> **Exercise**:
The answer is every line of the records that holds the word "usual", copied in full.

Extracted records

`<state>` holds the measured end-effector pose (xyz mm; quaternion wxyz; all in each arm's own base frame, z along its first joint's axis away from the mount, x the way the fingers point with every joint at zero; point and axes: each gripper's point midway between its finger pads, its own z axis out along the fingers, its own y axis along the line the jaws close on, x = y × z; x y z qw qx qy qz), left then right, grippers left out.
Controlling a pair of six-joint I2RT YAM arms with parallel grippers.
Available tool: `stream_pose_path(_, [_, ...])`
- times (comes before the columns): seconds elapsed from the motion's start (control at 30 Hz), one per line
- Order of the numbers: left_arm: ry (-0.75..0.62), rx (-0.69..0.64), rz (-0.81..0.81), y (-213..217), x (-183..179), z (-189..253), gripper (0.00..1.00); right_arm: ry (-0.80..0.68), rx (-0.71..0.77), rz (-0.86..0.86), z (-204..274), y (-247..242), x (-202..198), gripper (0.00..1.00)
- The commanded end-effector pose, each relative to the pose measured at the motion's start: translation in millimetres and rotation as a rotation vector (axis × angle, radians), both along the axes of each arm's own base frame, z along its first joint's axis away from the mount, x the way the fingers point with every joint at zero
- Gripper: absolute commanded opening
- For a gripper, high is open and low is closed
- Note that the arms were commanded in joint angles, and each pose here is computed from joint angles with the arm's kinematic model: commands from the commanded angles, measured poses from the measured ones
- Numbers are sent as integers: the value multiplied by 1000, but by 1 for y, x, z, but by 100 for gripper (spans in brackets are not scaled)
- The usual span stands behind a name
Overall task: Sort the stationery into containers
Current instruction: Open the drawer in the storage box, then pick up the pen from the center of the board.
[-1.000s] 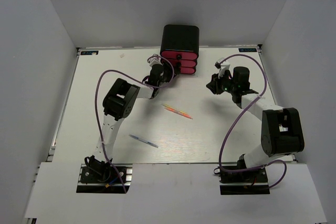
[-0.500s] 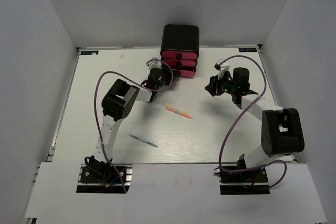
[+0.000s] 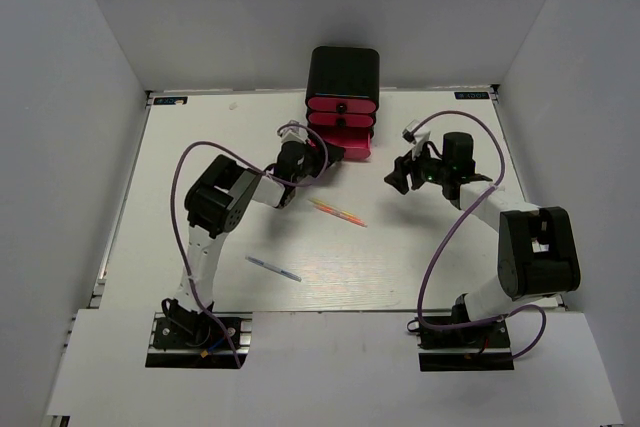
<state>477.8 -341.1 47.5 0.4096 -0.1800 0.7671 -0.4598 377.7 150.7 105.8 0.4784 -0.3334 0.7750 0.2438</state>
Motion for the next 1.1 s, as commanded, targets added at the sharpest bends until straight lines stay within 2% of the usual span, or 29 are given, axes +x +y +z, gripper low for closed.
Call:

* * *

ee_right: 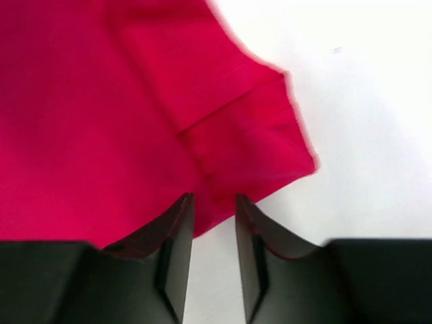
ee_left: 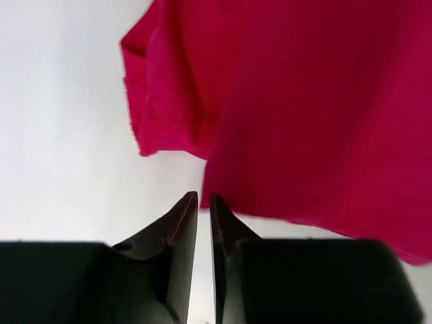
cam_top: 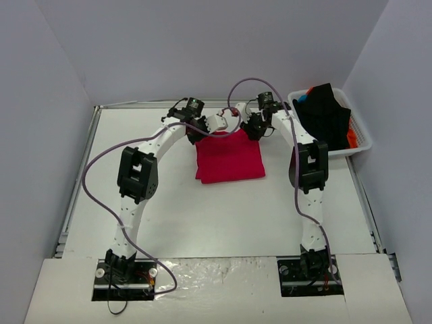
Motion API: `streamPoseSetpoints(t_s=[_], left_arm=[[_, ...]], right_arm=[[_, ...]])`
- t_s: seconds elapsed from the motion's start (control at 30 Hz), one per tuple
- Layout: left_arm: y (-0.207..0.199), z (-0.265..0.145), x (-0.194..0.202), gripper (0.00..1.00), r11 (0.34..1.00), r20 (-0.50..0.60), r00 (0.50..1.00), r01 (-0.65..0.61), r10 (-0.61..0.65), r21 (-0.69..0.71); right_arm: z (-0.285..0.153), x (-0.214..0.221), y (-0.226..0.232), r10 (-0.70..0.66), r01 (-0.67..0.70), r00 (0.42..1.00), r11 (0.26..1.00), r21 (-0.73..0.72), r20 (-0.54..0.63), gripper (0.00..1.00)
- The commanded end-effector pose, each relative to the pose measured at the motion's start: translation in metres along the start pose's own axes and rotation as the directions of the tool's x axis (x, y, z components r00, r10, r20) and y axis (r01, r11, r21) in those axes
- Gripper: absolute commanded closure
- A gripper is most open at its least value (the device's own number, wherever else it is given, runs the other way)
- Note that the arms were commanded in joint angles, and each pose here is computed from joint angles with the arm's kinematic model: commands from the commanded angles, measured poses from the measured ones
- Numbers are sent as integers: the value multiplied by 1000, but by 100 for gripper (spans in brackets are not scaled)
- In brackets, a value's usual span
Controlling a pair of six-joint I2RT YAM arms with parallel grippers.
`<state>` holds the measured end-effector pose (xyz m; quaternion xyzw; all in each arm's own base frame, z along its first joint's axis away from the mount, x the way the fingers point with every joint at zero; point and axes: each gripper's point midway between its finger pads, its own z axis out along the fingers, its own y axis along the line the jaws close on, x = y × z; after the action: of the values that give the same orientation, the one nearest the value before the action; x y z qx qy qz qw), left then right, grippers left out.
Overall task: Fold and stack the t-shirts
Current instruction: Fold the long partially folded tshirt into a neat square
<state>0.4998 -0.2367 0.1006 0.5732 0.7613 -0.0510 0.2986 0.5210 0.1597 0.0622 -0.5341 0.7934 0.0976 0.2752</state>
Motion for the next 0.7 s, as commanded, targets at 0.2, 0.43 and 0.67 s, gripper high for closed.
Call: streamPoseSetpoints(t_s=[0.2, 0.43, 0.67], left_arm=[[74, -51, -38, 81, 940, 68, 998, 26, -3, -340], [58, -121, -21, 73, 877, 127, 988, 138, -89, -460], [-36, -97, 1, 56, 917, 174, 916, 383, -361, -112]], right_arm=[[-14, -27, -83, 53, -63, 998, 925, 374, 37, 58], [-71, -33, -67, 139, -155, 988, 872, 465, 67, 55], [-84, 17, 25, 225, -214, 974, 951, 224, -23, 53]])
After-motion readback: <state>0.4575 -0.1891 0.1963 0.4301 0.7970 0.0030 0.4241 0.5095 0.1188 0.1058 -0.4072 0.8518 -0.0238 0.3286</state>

> **Answer to this problem**:
- The usual span stands behind a name
Motion for the next 1.1 s, as commanded, targets added at the sharpest bends until straight lines stay within 2% of the usual span, or 29 are given, axes +x +y +z, gripper low for closed.
- In brackets, a value's usual span

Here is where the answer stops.